Quick evidence of imprecise estimation

Let $k_i$ denote your estimated kurtosis in simulation $i$. Looking across your $i = (1,\ldots, 1000)$ simulations, your $k_i$ estimates are all over the place. What's your standard error for $\frac{1}{n} \sum_i k_i$? It's huge.

You're saying your sample kurtosis is around 7-8, but if your standard error is huge, how can you say your result is inconsistent with an actual kurtosis of 16? You can't.

Quick Theory: $\{x^2_t\}$ is close to non-stationary

A GARCH(1,1) implies an ARMA(1,1) in the squared process. If your GARCH model is: $$ x_t = \sigma_tz_t$$ \begin{align*} \sigma_{t}^2&=\omega + a_1x_{t-1}^2 + b_1\sigma_{t-1}^2 \end{align*}

It implies an ARMA(1,1) representation for $\{x^2_t\}$. Observe that you can write $x_t^2 = \operatorname{E}_{t-1}[\sigma^2_tz_t^2] + u_t = \sigma_t^2 + u_t$. Using the lag operator $L$ we can write $(1 - b_1L) \sigma_t^2 = \omega + a_1 L x_{t}^2$. Combining those equations you get:

$$ x_t^2 = \omega + (a_1 + b_1) x_{t-1}^2 + u_t - b_1 u_{t-1} $$

You can see here that if $a_1 + b_1 = 1$, the model is non-stationary. For you, $a_1+b_1 = .99$ and $\{x_t^2\}$ is incredibly persistent.

Another requirement for the existence of a 4th moment of a GARCH(1,1) is $b_1^2 + 2a_1b_1 + 3a_1^2 < 1$. (See Theorem (2.3) and Example 2.4 from Petra Posedel.) Part of what's happening is your 2nd example is getting close to that constraint. Speaking loosely, you've found parameterizations where there's a small probability of very large volatility shocks.

Simple example with slow convergence of sample mean on population mean

Let $X$ denote a random variability with a $p=.000001$ (one in a million) probability of 10,000,000 and a $q = 1 - p$ probability of 0.

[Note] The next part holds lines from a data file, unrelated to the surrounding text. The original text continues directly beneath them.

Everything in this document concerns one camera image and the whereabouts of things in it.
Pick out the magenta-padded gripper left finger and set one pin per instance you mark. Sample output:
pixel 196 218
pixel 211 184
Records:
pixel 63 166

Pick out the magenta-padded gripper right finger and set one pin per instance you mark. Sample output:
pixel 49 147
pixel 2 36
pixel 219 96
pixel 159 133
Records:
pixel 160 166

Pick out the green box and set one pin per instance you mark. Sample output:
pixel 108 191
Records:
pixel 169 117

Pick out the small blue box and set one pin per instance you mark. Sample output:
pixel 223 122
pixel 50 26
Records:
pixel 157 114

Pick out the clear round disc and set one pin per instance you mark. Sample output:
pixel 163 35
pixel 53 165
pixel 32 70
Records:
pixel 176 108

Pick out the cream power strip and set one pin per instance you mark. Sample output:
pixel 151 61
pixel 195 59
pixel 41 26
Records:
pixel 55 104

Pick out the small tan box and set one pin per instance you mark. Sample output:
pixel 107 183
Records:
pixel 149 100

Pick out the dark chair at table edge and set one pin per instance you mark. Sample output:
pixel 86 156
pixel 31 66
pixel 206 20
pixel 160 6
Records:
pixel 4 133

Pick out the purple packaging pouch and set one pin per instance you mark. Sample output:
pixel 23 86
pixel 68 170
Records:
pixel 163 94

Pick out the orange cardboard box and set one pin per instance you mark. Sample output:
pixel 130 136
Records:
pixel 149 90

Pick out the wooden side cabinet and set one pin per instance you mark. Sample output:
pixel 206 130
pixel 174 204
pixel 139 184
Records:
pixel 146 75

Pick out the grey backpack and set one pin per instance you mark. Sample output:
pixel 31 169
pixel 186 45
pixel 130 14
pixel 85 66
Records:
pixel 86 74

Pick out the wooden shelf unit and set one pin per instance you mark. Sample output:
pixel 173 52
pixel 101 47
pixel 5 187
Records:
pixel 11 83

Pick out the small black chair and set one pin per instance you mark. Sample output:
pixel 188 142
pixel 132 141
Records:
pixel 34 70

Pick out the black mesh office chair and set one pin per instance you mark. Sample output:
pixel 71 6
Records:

  • Trivially, $\operatorname{E}[X] = 10$.

  • In an IID sample of 1000 observations, there's a 99.9 percent probability the sample mean is 0 and approximately .0999 percent probability of a sample mean of 10,000.

The distribution of the sample mean is not symmetric around the expected value: far more observations will be below than above. Also observe that you need extreme sample sizes for the sample mean to converge on the population mean.

More broadly, small measure events that you're unlikely to sample via Monte-Carlo methods can have significant impact on overall population moments if the random variables takes on huge values in those events.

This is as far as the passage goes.